What you will do
Your answer should be the lines below from the one with "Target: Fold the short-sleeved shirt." to the one with "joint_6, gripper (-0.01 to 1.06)", both included, given again exactly and with nothing added.

[Data to process]

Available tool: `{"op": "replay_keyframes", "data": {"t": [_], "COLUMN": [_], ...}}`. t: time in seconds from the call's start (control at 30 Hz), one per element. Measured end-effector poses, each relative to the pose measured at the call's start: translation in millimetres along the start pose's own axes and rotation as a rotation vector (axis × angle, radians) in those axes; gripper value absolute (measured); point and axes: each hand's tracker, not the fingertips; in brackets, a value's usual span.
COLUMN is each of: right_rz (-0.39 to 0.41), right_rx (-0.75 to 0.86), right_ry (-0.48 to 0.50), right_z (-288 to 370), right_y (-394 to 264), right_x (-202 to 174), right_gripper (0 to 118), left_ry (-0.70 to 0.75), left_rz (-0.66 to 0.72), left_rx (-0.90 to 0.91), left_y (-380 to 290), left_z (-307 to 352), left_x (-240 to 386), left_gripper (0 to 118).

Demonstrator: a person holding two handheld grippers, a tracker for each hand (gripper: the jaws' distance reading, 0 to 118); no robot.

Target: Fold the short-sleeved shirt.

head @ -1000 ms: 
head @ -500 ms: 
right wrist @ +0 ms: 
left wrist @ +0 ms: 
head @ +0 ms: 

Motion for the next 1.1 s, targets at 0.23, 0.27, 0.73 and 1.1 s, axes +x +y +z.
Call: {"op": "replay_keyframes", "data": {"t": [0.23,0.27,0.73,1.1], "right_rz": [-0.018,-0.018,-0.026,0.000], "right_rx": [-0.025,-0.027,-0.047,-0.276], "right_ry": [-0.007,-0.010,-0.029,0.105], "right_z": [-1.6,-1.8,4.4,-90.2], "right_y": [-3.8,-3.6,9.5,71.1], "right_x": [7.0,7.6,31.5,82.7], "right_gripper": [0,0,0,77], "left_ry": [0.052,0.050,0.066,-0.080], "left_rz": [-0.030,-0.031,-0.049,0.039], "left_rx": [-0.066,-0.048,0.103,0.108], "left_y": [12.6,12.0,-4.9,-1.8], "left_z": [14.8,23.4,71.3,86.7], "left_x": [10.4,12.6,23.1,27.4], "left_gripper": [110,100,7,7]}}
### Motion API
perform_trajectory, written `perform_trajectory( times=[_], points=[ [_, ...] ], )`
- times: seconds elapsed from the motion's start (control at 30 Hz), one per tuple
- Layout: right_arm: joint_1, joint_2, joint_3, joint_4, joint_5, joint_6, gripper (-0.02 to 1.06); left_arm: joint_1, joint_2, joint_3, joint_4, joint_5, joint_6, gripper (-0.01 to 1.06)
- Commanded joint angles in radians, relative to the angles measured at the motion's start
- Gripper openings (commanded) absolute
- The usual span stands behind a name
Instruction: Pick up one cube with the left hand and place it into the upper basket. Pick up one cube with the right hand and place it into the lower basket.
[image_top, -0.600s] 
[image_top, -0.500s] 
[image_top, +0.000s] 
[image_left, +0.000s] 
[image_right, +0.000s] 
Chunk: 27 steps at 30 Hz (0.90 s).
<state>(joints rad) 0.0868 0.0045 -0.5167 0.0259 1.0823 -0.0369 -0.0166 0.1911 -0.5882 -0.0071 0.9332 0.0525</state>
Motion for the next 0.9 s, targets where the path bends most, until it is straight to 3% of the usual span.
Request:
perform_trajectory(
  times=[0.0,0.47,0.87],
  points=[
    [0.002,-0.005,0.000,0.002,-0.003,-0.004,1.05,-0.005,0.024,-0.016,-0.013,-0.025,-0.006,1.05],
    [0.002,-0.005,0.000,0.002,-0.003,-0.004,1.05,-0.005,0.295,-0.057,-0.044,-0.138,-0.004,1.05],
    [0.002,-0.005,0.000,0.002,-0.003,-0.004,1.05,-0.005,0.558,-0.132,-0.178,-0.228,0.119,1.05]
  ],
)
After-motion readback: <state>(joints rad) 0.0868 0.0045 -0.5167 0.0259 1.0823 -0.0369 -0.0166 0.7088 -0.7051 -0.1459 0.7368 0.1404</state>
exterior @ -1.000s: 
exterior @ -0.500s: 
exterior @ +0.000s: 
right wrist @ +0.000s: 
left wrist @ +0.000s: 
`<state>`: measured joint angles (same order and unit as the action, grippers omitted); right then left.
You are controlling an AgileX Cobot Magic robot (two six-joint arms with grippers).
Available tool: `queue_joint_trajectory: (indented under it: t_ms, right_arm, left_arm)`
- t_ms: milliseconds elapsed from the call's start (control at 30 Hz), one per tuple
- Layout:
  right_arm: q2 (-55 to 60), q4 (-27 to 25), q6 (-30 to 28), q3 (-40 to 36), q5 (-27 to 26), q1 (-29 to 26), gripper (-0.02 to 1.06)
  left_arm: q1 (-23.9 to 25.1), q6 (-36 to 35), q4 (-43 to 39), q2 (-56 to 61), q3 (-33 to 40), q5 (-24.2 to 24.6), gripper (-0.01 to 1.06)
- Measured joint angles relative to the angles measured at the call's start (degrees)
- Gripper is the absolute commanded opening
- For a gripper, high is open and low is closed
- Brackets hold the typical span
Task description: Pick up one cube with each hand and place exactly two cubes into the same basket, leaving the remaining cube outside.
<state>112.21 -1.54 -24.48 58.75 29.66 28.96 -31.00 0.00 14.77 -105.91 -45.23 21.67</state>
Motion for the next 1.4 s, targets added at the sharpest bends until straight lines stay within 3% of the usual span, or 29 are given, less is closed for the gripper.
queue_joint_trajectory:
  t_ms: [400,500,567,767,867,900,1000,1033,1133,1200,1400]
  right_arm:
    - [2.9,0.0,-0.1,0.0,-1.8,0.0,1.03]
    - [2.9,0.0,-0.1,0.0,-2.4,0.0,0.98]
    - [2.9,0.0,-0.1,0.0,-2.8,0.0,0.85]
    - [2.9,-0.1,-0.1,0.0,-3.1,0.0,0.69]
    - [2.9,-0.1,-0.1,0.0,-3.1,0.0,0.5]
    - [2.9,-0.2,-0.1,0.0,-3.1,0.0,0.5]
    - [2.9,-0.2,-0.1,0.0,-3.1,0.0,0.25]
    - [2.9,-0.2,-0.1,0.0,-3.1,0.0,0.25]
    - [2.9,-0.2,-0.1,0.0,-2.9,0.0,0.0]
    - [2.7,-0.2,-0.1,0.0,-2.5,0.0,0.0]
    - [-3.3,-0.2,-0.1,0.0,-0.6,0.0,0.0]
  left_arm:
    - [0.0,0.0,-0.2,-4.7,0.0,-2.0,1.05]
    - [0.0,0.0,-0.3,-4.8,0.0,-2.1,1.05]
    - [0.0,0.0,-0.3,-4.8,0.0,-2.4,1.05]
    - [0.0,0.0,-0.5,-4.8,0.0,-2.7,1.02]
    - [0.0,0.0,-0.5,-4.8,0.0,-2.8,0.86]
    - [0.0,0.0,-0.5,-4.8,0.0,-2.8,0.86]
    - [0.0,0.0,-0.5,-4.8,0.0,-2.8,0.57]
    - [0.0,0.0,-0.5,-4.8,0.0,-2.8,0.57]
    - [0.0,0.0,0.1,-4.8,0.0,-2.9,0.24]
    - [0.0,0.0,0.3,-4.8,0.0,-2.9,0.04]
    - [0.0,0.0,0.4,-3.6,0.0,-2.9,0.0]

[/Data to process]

The completed task
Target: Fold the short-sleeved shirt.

head @ -1000 ms: 
head @ -500 ms: 
right wrist @ +0 ms: 
left wrist @ +0 ms: 
head @ +0 ms: 

Motion for the next 1.1 s, targets at 0.23, 0.27, 0.73 and 1.1 s, axes +x +y +z.
Call: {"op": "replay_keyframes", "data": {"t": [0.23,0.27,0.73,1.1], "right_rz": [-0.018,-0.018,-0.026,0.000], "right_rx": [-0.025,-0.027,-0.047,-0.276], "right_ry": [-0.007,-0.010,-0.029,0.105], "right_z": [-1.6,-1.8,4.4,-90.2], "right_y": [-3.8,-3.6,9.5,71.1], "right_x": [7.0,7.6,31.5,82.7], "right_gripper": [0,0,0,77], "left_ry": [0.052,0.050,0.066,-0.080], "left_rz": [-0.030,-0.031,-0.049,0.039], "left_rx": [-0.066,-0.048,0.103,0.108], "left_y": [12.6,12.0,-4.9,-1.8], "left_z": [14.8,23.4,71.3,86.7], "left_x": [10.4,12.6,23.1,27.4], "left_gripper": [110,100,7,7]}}
### Motion API
perform_trajectory, written `perform_trajectory( times=[_], points=[ [_, ...] ], )`
- times: seconds elapsed from the motion's start (control at 30 Hz), one per tuple
- Layout: right_arm: joint_1, joint_2, joint_3, joint_4, joint_5, joint_6, gripper (-0.02 to 1.06); left_arm: joint_1, joint_2, joint_3, joint_4, joint_5, joint_6, gripper (-0.01 to 1.06)

This answer is complete as written.